Over time, while you continue the treatment recommended by the professional, you can also try the self-help approach to overcome your fears. Begin by visualizing yourself near a deep body of water, then calm yourself with the relaxation techniques you have been practicing. You may gradually confront the source of your phobia by looking at images of water then you may go near smaller bodies of water, and eventually the large sea.
Both thalassophobia and aquaphobia phobias center around water but the two phobias are not the same. A person with thalassophobia does not necessarily fear water, but the deep parts of the ocean.
People with thalassophobia develop anxiety when around large seas and possibly sea creatures. A person with aquaphobia on the other hand fears water itself.

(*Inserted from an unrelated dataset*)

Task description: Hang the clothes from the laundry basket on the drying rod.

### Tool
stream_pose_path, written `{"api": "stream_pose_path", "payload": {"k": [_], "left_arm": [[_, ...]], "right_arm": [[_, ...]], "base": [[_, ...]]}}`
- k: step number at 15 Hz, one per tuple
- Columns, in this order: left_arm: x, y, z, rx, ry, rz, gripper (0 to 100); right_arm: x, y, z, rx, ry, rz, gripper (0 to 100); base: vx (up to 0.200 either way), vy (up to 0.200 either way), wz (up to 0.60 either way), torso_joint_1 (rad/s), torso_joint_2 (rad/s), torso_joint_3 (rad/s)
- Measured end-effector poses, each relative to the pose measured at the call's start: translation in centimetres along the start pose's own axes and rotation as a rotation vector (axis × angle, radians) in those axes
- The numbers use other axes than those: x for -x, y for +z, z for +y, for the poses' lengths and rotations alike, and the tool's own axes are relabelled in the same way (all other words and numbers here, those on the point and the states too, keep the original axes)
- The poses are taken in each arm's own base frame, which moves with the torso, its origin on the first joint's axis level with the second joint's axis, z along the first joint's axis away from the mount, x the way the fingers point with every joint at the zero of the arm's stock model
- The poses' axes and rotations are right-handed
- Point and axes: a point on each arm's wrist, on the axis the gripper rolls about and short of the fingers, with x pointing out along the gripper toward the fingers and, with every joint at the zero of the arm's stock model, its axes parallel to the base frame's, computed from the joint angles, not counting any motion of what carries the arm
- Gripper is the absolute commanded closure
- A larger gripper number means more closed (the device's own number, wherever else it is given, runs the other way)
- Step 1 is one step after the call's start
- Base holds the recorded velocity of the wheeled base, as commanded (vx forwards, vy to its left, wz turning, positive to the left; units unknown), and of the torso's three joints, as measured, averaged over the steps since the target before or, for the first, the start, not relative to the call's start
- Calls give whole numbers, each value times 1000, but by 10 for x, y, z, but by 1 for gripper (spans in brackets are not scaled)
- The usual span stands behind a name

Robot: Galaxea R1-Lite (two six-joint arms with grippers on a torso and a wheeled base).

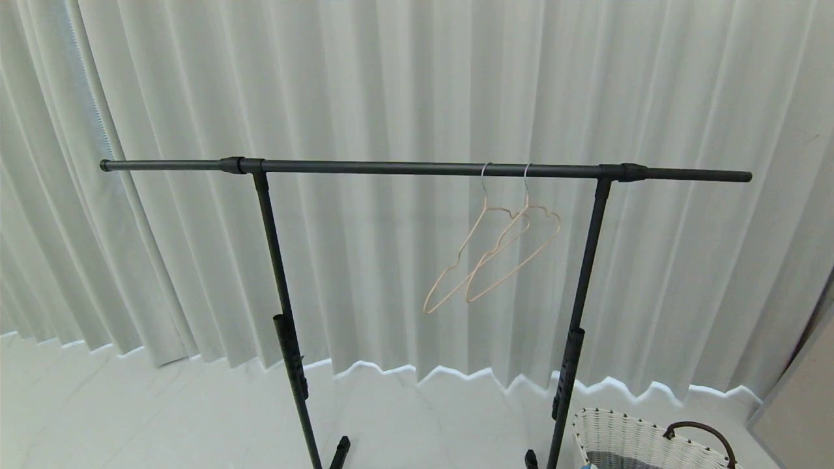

It does not matter if the water is deep or large or small, a person with aquaphobia is afraid of being in any body of water mostly because they fear drowning.
Thalassophobia may stem from genetics the same way it could develop through traumatic childhood events that a person may have experienced directly or witnessed. It could also be triggered by words of mouth and through news outlets but as with other phobias, it can be managed.
There are several types of therapy, including CBT and exposure therapy, that can be administered to help minimize the effect of thalassophobia. If you or someone you know exhibits some of the listed symptoms of the phobia, ensure you visit a professional.
Lastly, do not belittle the impact of some coping strategies such as practicing breathing exercises, being self-compassion, as they can help in managing your water anxieties.